PathML uses DataModules to encapsulate datasets. DataModule objects are responsible for downloading the data (if necessary) and formatting the data into DataSet and DataLoader objects for use in downstream tasks. Keeping everything in a single object is easier for users and also facilitates reproducibility.
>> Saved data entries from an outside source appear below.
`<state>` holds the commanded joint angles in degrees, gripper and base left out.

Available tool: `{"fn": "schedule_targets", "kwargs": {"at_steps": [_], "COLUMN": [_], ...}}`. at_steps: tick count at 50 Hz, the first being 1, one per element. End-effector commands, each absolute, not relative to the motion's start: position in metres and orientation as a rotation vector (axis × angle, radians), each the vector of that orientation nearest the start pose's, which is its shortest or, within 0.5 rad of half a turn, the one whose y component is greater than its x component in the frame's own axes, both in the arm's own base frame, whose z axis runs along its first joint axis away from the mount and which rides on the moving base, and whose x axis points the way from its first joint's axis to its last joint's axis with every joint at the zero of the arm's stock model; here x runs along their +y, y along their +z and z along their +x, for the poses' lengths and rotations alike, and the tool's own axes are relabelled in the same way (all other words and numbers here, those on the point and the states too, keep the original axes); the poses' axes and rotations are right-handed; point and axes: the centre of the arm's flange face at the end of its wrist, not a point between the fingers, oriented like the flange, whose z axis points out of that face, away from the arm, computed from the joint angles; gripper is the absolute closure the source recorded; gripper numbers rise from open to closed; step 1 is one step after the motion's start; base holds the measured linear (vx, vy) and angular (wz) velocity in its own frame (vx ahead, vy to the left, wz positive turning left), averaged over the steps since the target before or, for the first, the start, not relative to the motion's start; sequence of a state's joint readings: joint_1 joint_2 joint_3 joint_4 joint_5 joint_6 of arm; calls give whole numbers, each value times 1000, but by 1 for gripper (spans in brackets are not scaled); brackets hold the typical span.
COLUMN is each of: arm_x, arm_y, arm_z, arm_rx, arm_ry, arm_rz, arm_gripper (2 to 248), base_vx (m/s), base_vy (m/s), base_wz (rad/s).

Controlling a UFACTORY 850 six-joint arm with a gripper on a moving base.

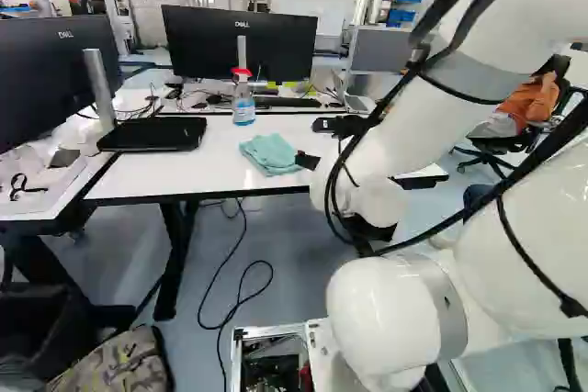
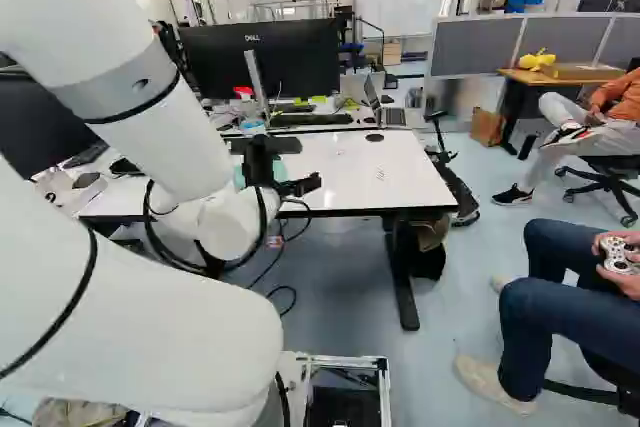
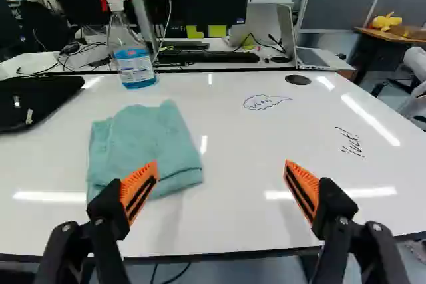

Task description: Clean the table with the green towel

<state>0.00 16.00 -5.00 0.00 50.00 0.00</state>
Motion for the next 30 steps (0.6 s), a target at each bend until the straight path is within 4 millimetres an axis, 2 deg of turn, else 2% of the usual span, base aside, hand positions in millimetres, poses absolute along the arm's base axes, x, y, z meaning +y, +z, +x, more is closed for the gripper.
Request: {"fn": "schedule_targets", "kwargs": {"at_steps": [1,30], "arm_x": [0,5], "arm_y": [367,372], "arm_z": [278,334], "arm_rx": [0,-20], "arm_ry": [-1819,-1795], "arm_rz": [-2561,-2568], "arm_gripper": [3,3], "base_vx": [0,0], "base_vy": [0,0], "base_wz": [0,0]}}
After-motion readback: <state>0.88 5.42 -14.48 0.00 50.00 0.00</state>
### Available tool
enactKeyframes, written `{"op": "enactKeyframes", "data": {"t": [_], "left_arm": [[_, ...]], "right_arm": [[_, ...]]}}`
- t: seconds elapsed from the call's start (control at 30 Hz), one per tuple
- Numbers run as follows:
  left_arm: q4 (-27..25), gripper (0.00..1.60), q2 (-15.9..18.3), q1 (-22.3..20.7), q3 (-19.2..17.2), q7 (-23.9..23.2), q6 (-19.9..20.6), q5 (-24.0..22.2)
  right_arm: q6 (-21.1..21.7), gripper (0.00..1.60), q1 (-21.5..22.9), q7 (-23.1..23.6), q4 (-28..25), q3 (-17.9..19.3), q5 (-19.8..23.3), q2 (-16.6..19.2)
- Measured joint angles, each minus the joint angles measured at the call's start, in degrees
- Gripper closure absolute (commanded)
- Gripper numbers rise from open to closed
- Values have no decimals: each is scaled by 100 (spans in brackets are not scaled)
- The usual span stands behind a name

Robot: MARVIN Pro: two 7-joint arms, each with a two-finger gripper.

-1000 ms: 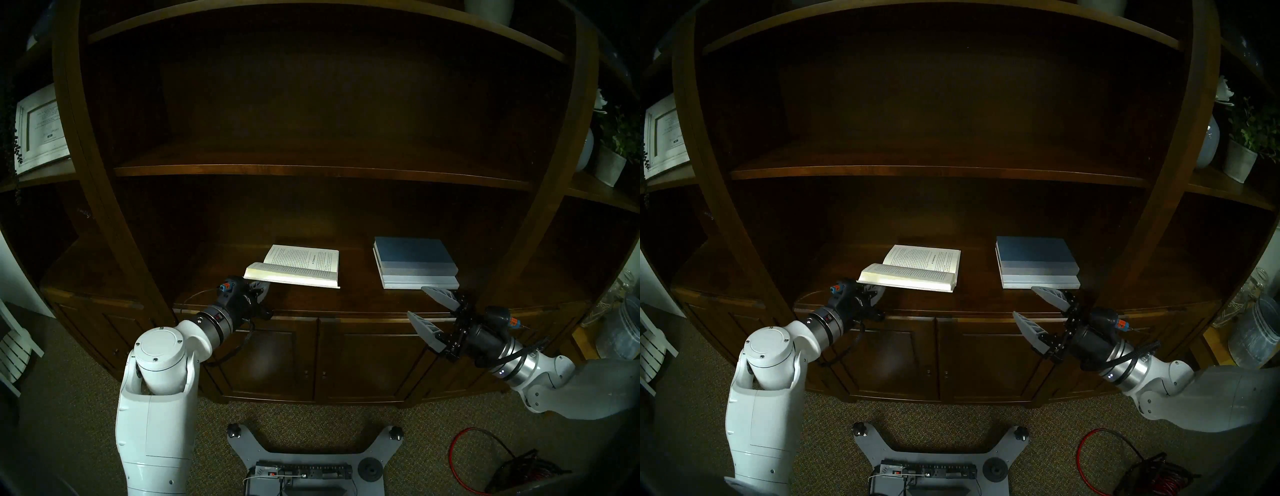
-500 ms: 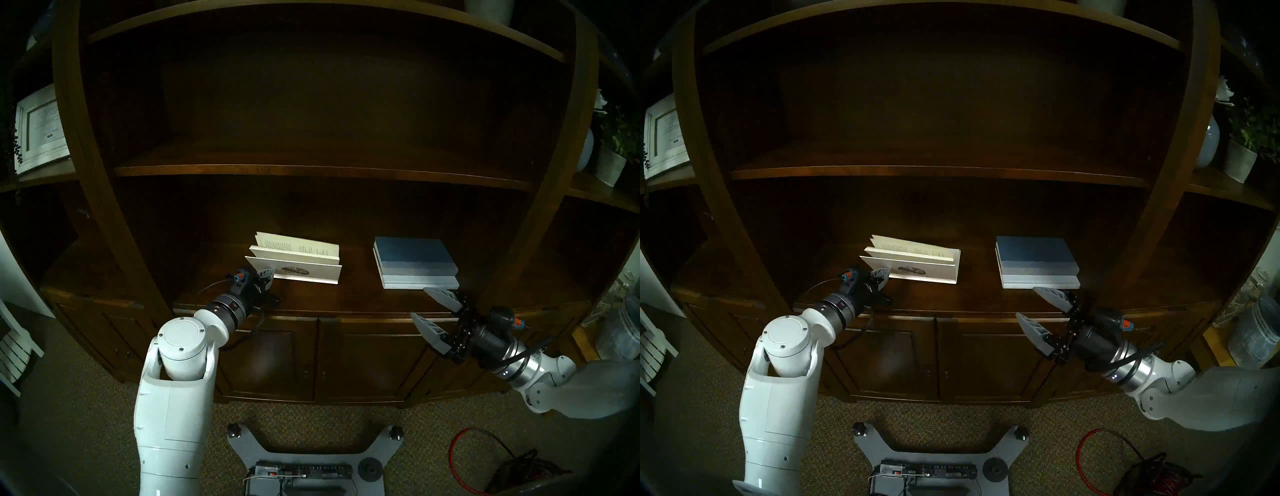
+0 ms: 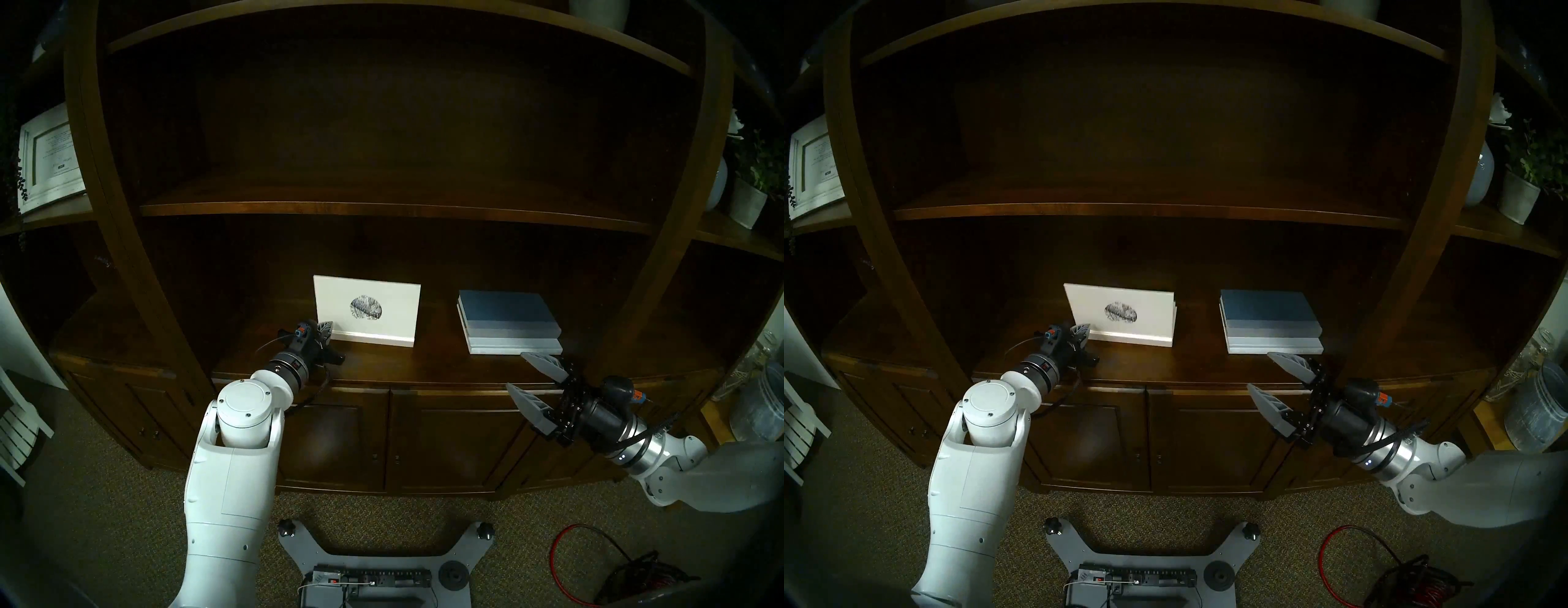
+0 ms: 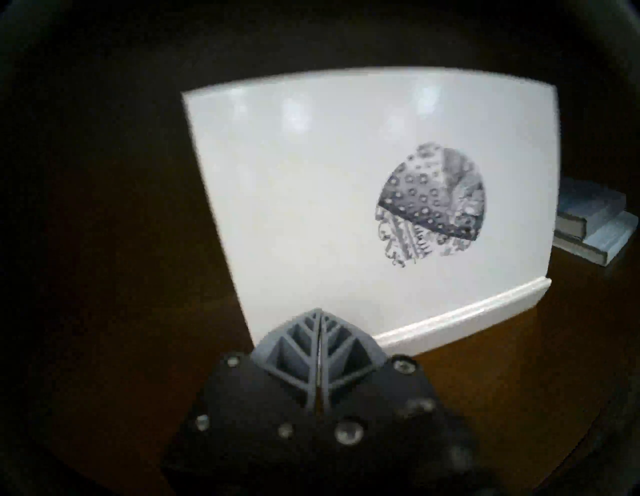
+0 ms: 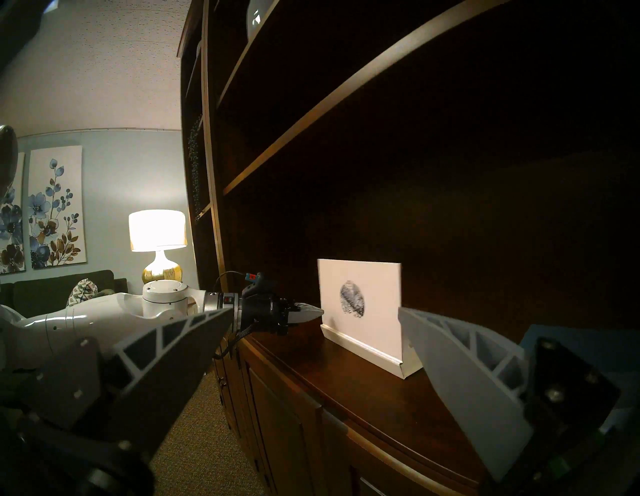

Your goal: Close the books and align them horizontally on the shelf

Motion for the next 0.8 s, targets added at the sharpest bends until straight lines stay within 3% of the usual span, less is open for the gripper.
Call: {"op": "enactKeyframes", "data": {"t": [0.37, 0.8], "left_arm": [[-272, 160, -8, -267, -224, -87, -266, -375], [-997, 160, -19, 684, -415, -974, -378, -801]], "right_arm": [[-6, 0, -110, 314, 38, 156, 254, 0], [-13, 0, -373, 704, 86, 381, 572, 0]]}}
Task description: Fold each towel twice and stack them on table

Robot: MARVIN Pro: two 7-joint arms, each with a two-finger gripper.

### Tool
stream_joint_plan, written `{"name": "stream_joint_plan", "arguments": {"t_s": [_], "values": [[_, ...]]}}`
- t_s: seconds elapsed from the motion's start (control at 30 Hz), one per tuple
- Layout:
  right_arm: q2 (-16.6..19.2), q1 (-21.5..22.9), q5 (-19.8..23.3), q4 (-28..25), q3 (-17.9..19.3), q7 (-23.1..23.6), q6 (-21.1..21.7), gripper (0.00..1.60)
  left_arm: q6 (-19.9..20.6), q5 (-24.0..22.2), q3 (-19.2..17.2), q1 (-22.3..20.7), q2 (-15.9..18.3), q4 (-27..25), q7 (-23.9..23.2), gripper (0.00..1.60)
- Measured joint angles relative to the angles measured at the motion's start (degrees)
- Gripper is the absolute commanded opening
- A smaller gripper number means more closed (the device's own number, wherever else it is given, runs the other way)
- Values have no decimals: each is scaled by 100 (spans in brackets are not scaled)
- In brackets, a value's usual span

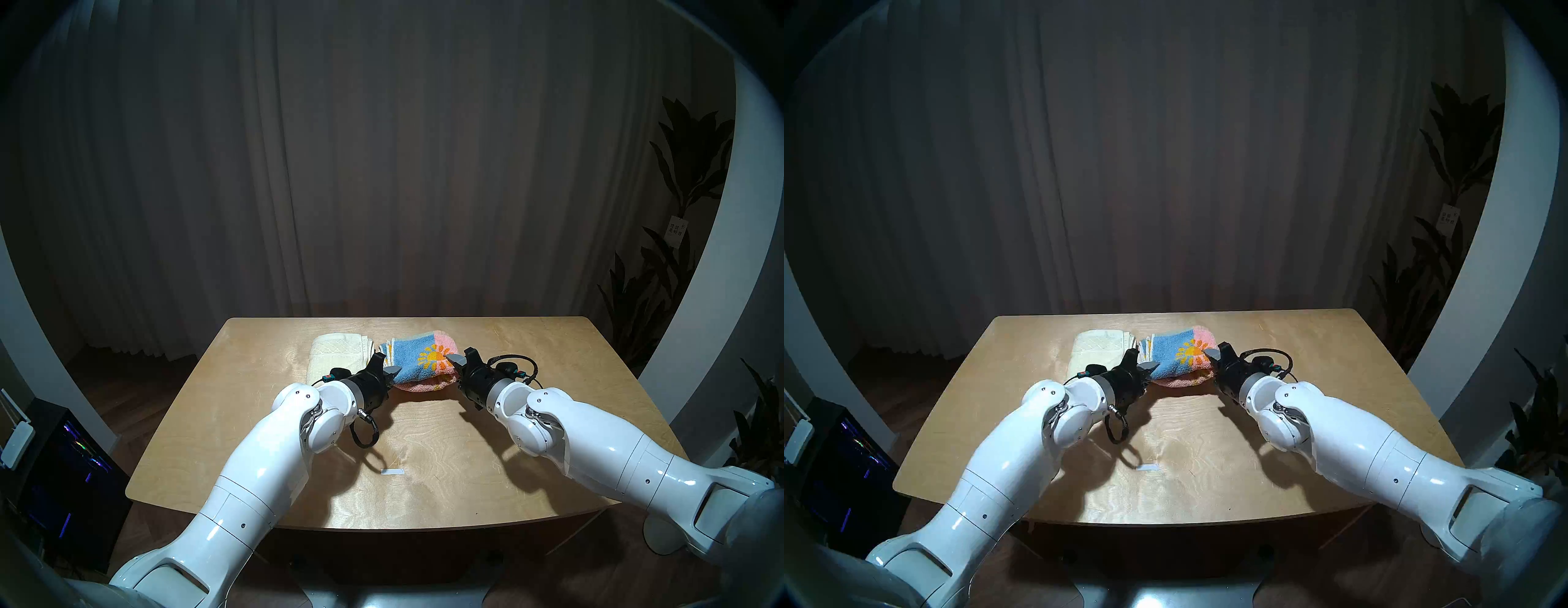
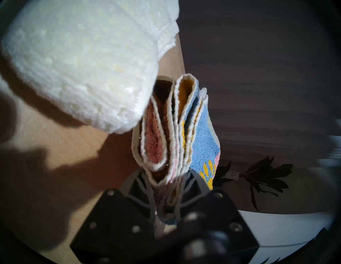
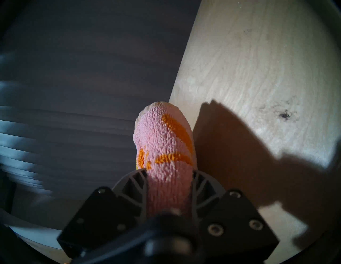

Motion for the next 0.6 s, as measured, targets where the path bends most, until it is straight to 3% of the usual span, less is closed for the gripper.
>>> {"name": "stream_joint_plan", "arguments": {"t_s": [0.6], "values": [[70, 65, -44, -319, 33, 25, -65, 0, -221, 187, -193, 202, 155, -660, -15, 0]]}}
Inspired by PyTorch Lightning.

Using public datasets

PathML has built-in support for several public datasets:

Datasets

Dataset

Description

Image type

Size

PanNukeDataModule

Pixel-level nucleus classification, with 6 nucleus types and 19 tissue types. Images are 256px RGB. [PanNuke1] [PanNuke2]

H&E

n=7901 (37.33 GB)

DeepFocusDataModule

Patch-level focus classification with 3 IHC and 1 H&E histologies. [DeepFocus]

H&E, IHC

n=204k (10.0 GB)

References

[PanNuke1]

Gamper, J., Koohbanani, N.A., Benet, K., Khuram, A. and Rajpoot, N., 2019, April. PanNuke: an open pan-cancer histology dataset for nuclei instance segmentation and classification. In European Congress on Digital Pathology (pp. 11-19). Springer, Cham.

[PanNuke2]

Gamper, J., Koohbanani, N.A., Graham, S., Jahanifar, M., Khurram, S.A., Azam, A., Hewitt, K. and Rajpoot, N., 2020. PanNuke Dataset Extension, Insights and Baselines. arXiv preprint arXiv:2003.10778.

[DeepFocus]

Senaras, C., Niazi, M., Lozanski, G., Gurcan, M., 2018, October. Deepfocus: Detection of out-of-focus regions in whole slide digital images using deep learning. PLOS One 13(10): e0205387.